Members were glad that relations with the UK were being maintained, notwithstanding Brexit. The DIRCO was asked whether it would come down to SA having to choose between the UK and the EU. Hypothetically, if SA chose to leave the African Union (AU) – over which there was some discontent in Africa -- would it be the same as with the UK leaving the EU? Would the same scenario apply if SA perhaps wished to leave the Southern African Development Community (SADC)?  Members felt that on the Brexit matter, SA needed to focus on matters that were in its control. It was important for SA to maintain political stability, that banks in SA needed to be independent and be strong, and the tourism sector should also grow. As a result of Brexit, would the UK engage bilaterally with SADC states, notwithstanding the SADC-EU EPA?

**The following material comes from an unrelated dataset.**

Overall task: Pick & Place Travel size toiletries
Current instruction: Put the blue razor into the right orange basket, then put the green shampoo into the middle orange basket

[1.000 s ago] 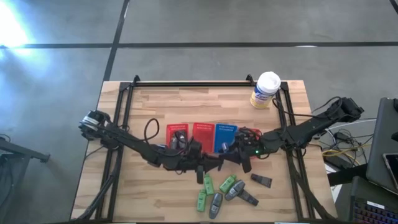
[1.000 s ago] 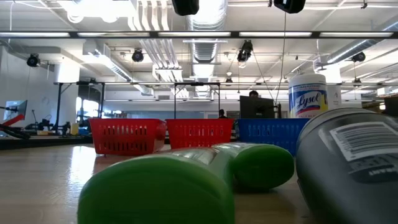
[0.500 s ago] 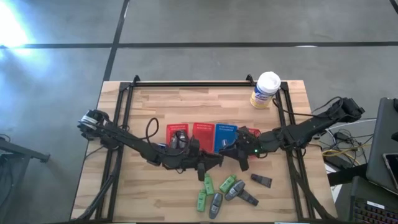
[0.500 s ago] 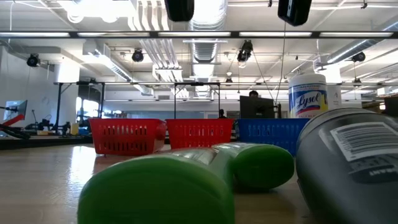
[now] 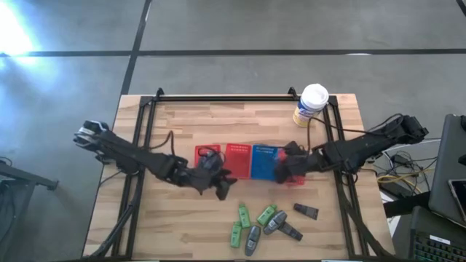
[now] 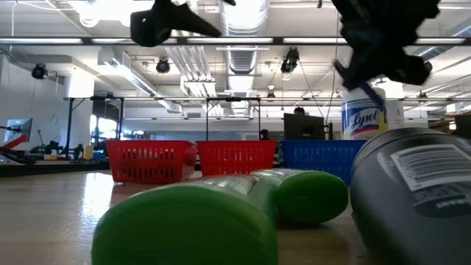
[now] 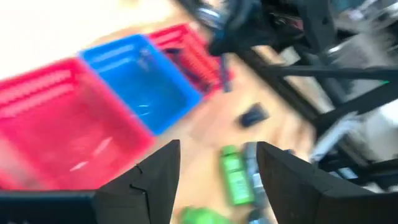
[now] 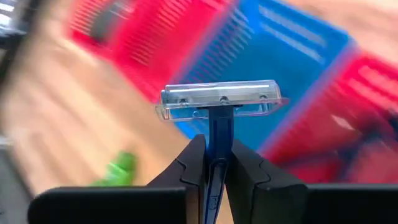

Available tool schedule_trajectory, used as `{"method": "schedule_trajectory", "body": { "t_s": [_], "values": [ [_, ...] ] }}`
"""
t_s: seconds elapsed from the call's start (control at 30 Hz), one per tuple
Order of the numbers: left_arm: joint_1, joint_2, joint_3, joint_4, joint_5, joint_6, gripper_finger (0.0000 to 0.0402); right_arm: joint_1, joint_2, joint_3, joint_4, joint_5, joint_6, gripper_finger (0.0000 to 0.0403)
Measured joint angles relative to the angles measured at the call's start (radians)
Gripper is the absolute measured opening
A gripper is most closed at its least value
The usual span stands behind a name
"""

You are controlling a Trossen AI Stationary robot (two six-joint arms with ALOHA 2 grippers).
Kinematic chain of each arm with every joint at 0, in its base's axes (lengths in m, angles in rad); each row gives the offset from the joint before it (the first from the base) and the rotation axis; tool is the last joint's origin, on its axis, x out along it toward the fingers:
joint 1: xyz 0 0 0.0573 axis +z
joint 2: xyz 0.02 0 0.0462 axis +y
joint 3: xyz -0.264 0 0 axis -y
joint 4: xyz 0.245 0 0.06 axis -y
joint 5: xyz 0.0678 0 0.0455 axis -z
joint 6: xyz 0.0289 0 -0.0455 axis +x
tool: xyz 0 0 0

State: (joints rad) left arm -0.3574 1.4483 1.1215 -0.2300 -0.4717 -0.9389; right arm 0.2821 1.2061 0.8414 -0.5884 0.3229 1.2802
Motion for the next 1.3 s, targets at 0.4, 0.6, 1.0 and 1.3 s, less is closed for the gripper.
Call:
{"method": "schedule_trajectory", "body": {
  "t_s": [0.4,0.6,1.0,1.3],
  "values": [
    [0.138,-0.168,-0.128,-0.054,0.107,0.133,0.0214,-0.056,0.001,-0.100,-0.122,-0.008,0.317,0.0034],
    [0.195,-0.213,-0.205,-0.010,0.178,0.180,0.0213,-0.075,0.000,-0.140,-0.123,-0.044,0.400,0.0041],
    [0.269,-0.224,-0.266,0.064,0.276,0.251,0.0213,-0.074,0.007,-0.143,-0.224,-0.040,0.475,0.0120],
    [0.343,-0.224,-0.266,0.084,0.321,0.301,0.0213,-0.071,0.007,-0.102,-0.216,-0.043,0.463,0.0197]
  ]
}}
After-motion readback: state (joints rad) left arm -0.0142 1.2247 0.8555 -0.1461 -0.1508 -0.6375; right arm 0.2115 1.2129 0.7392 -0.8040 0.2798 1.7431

The Institute for Global Dialogue (IGD) also briefed the Committee on SA-EU relations and the impact on SA of Brexit. It was pointed out that although the EU was one of SA’s biggest trade partners as a bloc, China was SA’s biggest trade partner as a country. As trade relations with China were growing, there was a perception that SA was choosing China over the EU. The facts were that 77% of all foreign direct investment came from the EU, and not China. The EU also played a huge role in trade and development issues

On the economic side, relations between the EU and SA were strong. SA was, however, diversifying its trade partnerships, and on the political side of things there was friction, as EU officials were concerned that SA favoured African solidarity. On the ground, this was not the case but politically it was coming to the fore. SA approached the issue through quiet diplomacy. Of late, the EU’s position had come closer to that of SA. The EU had even softened sanctions against Zimbabwe. It had come to understand the complexities of SA implementing its African Agenda. SA favoured a more multilateral approach than a bilateral approach.. The strategic partnership between the EU and SA allowed for dialogue to take place at a high level.

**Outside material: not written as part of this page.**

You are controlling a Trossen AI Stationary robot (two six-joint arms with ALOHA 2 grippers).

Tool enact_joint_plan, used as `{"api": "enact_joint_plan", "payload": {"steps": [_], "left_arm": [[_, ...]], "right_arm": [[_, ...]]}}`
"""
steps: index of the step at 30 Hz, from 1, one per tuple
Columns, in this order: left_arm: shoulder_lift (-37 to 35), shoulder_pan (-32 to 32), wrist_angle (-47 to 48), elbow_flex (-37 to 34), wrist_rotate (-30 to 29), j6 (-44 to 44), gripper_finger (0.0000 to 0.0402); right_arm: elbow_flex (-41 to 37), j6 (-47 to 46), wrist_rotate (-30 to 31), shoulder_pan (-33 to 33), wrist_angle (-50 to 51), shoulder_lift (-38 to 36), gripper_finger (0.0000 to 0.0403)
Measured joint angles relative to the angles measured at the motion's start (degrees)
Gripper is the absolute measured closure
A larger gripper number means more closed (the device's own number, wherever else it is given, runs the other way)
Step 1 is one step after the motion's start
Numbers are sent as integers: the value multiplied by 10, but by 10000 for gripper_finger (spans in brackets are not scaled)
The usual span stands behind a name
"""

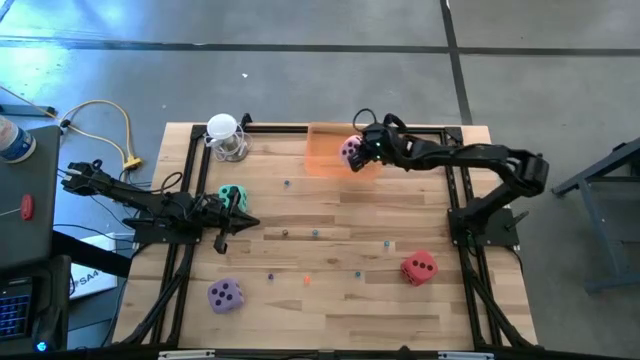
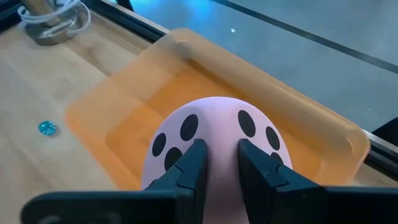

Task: Pick & Place Dice
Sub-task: Put the large pink die into the orange bin, then put the blue die into the orange bin

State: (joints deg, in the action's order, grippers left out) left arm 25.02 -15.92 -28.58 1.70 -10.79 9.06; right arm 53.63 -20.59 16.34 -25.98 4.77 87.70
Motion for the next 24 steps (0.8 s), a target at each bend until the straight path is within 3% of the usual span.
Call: {"api": "enact_joint_plan", "payload": {"steps": [6, 20, 24], "left_arm": [[0, 0, -3, 0, 0, 0, 401], [0, 0, -2, 0, 0, 0, 401], [0, 0, -2, 0, 0, 0, 401]], "right_arm": [[0, 29, 2, -9, -37, 26, 296], [0, 30, 20, -9, -49, 26, 203], [0, 70, 41, -7, -70, 3, 177]]}}
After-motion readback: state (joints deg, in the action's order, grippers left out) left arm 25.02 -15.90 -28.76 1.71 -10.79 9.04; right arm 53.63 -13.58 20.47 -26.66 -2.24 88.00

Growing discontent in Europe had shown that the Trans-Atlantic Trade and Investment Partnership (TTIP) would not succeed. The TTIP negotiations had indicated that the EU and the US wished to circumvent the World Trade Organisation (WTO), and were pushing for mega-region agreements. The EU and the US would eventually try to rewrite global trade rules. Moving forward, SA had to engage the EU to bring the WTO back to the centre of global trade.

Members stressed the importance of discussions between the SA and the EU focusing on positive issues. Time and time, again the EU tended to harp on the issue of China being a major trading partner with SA. The collapse of the TTIP was considered a relief, as it did not benefit anyone besides the US and the EU, which expected everyone else to open up their markets whilst they closed theirs. 

Meeting report

In the absence of the Chairperson, the Committee elected Mr B Radebe (ANC) as Acting Chairperson.
 
Ms S Kalyan (DA) voiced her concern at the outset of the meeting that the agenda showed that proceedings was to go on well beyond 1pm. Committee staff needed to plan meetings better in the future, as political parties on Wednesdays had other commitments after 1pm.

Mr S Mokgalapa (DA) agreed with Ms Kalyan, and said that perhaps the meeting could end before 1pm if briefings were kept to a strict timing schedule.

The Acting Chairperson agreed with the sentiments expressed by Members, as the women’s caucus also took place on a Wednesday afternoon. 

The Committee would do its best to conclude proceedings by 1pm.

African Renaissance Fund (ARF): Fourth Quarter Performance
           
Ms Hlengiwe Bhengu, Chief Director: Finance, Department of International Relations and Cooperation (DIRCO) provided the Committee with insight into the performance of the ARF for the fourth quarter of the 2015-16 financial year.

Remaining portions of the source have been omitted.